Пришел. А товарищ сидел на веранде, пил чай.
— Как же я его обнял! Как расцеловал! Как я был рад ему! — Александр Трифонович, заголубев глазами, вновь переживал утреннюю дорогу, необоримую свою тоску по ушедшему и счастливое его обретение.
Товарищество неутомимо в своей требовательности, мучительно в своем ослепительно-ревнивом бескорыстии. И как трудно порой сохранять трезвость, позволяющую видеть его несколько со стороны. Как видит влюбленный дорогое лицо, омраченное усталостью, искаженное гневом, унынием или иной отрезвляющей гримасой. Трезвость эта не вредит собственно чувству, а, напротив, укрепляет сердечную зоркость.

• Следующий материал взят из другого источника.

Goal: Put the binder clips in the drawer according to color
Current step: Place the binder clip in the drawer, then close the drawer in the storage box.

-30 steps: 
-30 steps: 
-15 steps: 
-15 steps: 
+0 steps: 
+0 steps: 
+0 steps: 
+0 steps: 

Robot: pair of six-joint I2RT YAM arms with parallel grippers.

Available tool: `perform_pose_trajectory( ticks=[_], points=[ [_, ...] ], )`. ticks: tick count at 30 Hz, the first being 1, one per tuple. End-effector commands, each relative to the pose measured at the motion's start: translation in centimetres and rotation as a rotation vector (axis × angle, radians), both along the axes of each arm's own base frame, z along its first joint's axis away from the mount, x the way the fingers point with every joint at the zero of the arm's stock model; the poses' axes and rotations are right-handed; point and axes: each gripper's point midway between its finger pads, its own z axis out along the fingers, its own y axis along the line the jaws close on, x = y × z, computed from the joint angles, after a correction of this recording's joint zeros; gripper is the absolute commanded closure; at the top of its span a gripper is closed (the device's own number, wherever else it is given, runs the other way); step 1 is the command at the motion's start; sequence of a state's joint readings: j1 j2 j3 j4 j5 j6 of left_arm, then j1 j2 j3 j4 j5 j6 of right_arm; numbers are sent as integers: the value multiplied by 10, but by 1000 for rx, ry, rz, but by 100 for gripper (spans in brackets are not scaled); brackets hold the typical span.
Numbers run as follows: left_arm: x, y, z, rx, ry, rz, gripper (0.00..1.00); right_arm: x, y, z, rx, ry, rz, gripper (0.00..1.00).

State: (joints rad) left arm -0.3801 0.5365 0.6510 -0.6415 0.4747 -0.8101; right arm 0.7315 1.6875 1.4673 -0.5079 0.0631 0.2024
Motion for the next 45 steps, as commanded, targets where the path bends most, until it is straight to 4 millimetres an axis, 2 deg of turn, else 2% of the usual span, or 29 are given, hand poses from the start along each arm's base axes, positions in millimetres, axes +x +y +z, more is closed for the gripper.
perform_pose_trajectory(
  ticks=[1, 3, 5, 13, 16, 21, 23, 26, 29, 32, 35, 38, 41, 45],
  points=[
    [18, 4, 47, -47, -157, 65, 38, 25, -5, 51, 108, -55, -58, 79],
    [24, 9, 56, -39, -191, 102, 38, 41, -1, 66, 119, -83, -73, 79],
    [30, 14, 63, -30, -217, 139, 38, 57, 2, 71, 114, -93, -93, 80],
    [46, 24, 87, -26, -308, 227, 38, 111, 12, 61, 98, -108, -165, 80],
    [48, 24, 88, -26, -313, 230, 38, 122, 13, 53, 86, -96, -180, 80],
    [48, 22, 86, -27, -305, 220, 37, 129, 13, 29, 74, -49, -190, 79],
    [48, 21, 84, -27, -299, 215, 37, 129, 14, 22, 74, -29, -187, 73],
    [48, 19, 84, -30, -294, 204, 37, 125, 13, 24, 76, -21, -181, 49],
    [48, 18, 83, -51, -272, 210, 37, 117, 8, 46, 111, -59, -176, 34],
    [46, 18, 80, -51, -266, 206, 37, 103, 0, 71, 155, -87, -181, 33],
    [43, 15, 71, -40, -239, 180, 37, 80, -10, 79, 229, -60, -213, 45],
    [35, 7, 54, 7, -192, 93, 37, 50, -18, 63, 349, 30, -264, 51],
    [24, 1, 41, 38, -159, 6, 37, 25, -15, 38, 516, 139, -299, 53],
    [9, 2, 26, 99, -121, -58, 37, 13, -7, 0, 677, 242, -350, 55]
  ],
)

Иногда Александр Трифонович вспоминал с какою-то грустной нежностью своего сверстника, обладавшего страстной и, может быть, излишне непреклонной душой.
Однажды рассказал:
— Приехал я в Москву с фронта, на несколько дней. Пошли мы с ним в Сандуны. Помыться, попариться, а более всего — поговорить. Сидим нагишом, пар хороший, а он мне говорит: мол, в напечатанных тобой главах «Теркина» не удалось отразить ни ту роль, ни эту… И, мол, в таком виде не могу твоего Теркина поддерживать… Я в мыле, в пене. Про себя думаю: не удалось так не удалось — ладно. И ему так говорю: не можешь, мол, поддерживать, ладно, пусть… Но ведь надо же! Не виделись мы давно, в бане сидим, не на литературном обсуждении, и все-таки сказал, не дрогнул. Вот какой он был! — Александр Трифонович, видимо, углубился в давние свои дни — резче обозначилась одутловатость, сухо и узко сжались губы, весь как-то мрачно и грузно нахохлился — в самом деле, на глазах постарел. — Да, такой он был.
Зашел вместе с О. Г. Верейским мартовским днем. Саня был в Москве, я только что вернулся со двора, где разгребал снег да поглядывал на пасмурные, серые облака, на потемневшие, влажно отекшие березовые сережки. Попробовал, разгрыз одну — она была льдисто тверда и вяжуще горька.